Услышав про оплату, он напрягся и подобрался, став похожим на дикого зверя — только что шерсть на загривке дыбом не встала.

— Засунь себе свои деньги в задницу, — выплюнул он. — Мне не нужны никакие подачки.

— Ну просто так помоги, если не нужны.

— Вот мне делать больше нехер.

— Но…

— Так, кукла, — зло рыкнул он, и его темные глаза опасно сверкнули, — вали отсюда, пока не огребла. Не собираюсь я помогать ни тебе, ни твоему вонючему университету, усекла?
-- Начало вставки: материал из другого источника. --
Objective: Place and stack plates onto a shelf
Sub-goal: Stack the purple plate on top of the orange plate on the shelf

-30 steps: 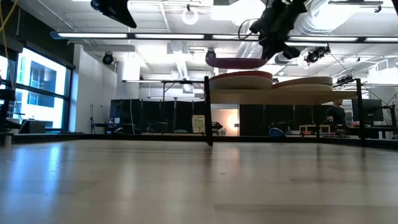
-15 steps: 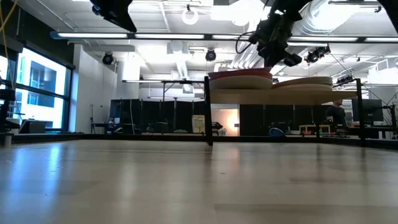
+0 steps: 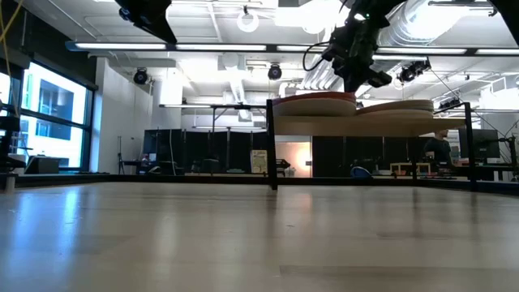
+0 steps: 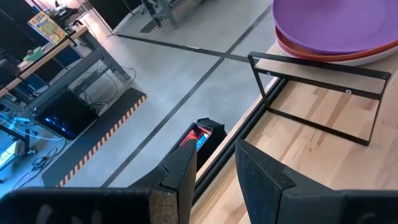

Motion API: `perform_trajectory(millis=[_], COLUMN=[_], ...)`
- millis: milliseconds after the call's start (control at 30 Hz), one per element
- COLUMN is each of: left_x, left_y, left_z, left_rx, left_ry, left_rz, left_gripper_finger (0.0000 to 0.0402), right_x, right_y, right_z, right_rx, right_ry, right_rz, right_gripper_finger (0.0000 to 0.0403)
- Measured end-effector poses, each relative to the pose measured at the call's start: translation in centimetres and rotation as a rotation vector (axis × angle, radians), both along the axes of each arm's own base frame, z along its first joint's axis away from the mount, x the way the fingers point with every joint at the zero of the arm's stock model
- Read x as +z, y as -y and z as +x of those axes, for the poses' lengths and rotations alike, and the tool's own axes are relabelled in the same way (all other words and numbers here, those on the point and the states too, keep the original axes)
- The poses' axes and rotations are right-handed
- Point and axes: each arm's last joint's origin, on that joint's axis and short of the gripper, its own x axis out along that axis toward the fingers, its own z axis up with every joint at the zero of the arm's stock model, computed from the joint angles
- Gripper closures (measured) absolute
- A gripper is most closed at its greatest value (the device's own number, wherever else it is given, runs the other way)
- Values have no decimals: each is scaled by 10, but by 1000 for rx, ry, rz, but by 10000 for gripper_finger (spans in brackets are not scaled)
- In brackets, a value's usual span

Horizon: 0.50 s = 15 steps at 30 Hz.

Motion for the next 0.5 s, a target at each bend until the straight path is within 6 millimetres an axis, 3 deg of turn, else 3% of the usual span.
perform_trajectory(millis=[500], left_x=[0], left_y=[0], left_z=[0], left_rx=[-6], left_ry=[-34], left_rz=[27], left_gripper_finger=[298], right_x=[1], right_y=[0], right_z=[3], right_rx=[-50], right_ry=[16], right_rz=[12], right_gripper_finger=[402])
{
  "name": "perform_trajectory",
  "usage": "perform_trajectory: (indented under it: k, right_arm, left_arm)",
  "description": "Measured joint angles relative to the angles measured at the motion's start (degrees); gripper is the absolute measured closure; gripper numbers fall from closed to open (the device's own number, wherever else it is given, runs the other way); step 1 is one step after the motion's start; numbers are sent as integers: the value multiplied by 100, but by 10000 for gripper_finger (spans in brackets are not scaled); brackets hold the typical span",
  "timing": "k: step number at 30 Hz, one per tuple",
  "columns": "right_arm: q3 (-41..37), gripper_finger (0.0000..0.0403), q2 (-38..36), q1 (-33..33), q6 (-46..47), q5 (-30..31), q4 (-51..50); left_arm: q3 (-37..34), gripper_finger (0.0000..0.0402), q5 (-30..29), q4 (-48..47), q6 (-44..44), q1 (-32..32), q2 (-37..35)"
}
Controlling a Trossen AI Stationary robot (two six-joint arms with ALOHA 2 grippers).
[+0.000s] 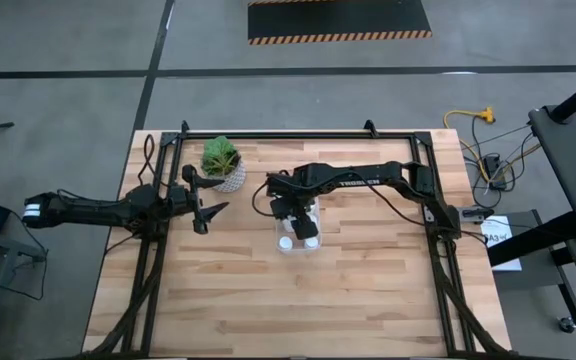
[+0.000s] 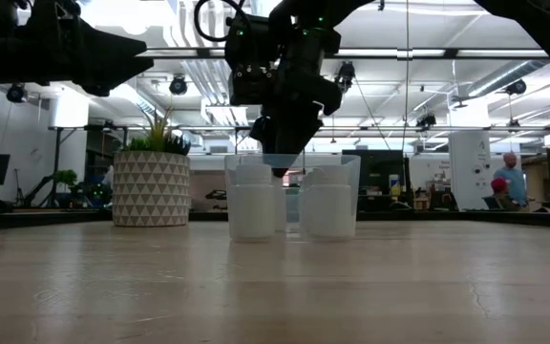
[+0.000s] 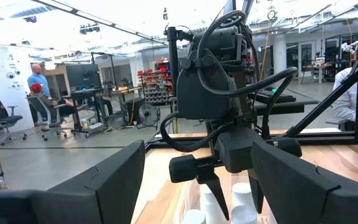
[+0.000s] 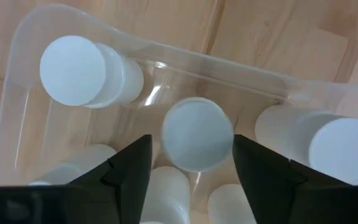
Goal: Pick and place pill bottles into a basket
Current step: Adjust the white pill bottle, then return to Home Position
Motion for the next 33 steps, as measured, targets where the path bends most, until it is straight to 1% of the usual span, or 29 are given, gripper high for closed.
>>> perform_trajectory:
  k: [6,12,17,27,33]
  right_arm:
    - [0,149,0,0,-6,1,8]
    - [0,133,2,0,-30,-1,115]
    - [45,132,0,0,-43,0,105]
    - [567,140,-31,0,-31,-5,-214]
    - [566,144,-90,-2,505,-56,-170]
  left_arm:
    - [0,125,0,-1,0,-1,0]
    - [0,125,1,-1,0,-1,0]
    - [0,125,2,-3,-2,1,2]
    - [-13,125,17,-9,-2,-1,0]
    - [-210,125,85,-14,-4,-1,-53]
Дальше еще было про толстую задницу, тупую башку и все это матом, но Уля уже не слушала. В горле стоял жесткий колючий комок, словно она проглотила подушечку с иголками, и теперь та колола изнутри своими острыми стальными вершинками. От этого было так больно, что хотелось плакать. Очень хотелось.

«Не при нем, только не при нем», — твердила себе Уля, чувствуя, как под ресницами вскипают горячие слезы, но все же не удержалась и некрасиво всхлипнула прямо ему в лицо, прежде чем успела развернуться и быстро зашагать в противоположную сторону.

Куда? Неважно. Хоть куда. Подальше отсюда.

На морозе слезы быстро застывали и царапали лицо, но Уля этого не замечала. Шла, обхватив себя руками, и горько ревела — от обиды, от беспомощности, от всеобщей тотальной несправедливости.

— Эй! Блин, как там тебя. Стой! Стой!!!

Его крик резанул по ушам, и она вдруг испугалась. Мало ли что он хочет сделать, ведь сам угрожал, что она огребет.

Уля побежала быстрее, проскочила дорогу на красный свет, едва не оказавшись под колесами проезжающей машины, и помчалась к парку. Там много людей, там он ей ничего не сделает.

От страха она даже перестала замечать и свой лишний вес, и неудобные ботинки. Бежала, как в последний раз.

— Стой, дура! — раздалось в подозрительной близости от нее, чужое дыхание обожгло шею, и в следующую секунду Улю жестко перехватили поперёк груди, ловко сделали подсечку, и она вместе со своим противником кубарем покатилась в сугроб.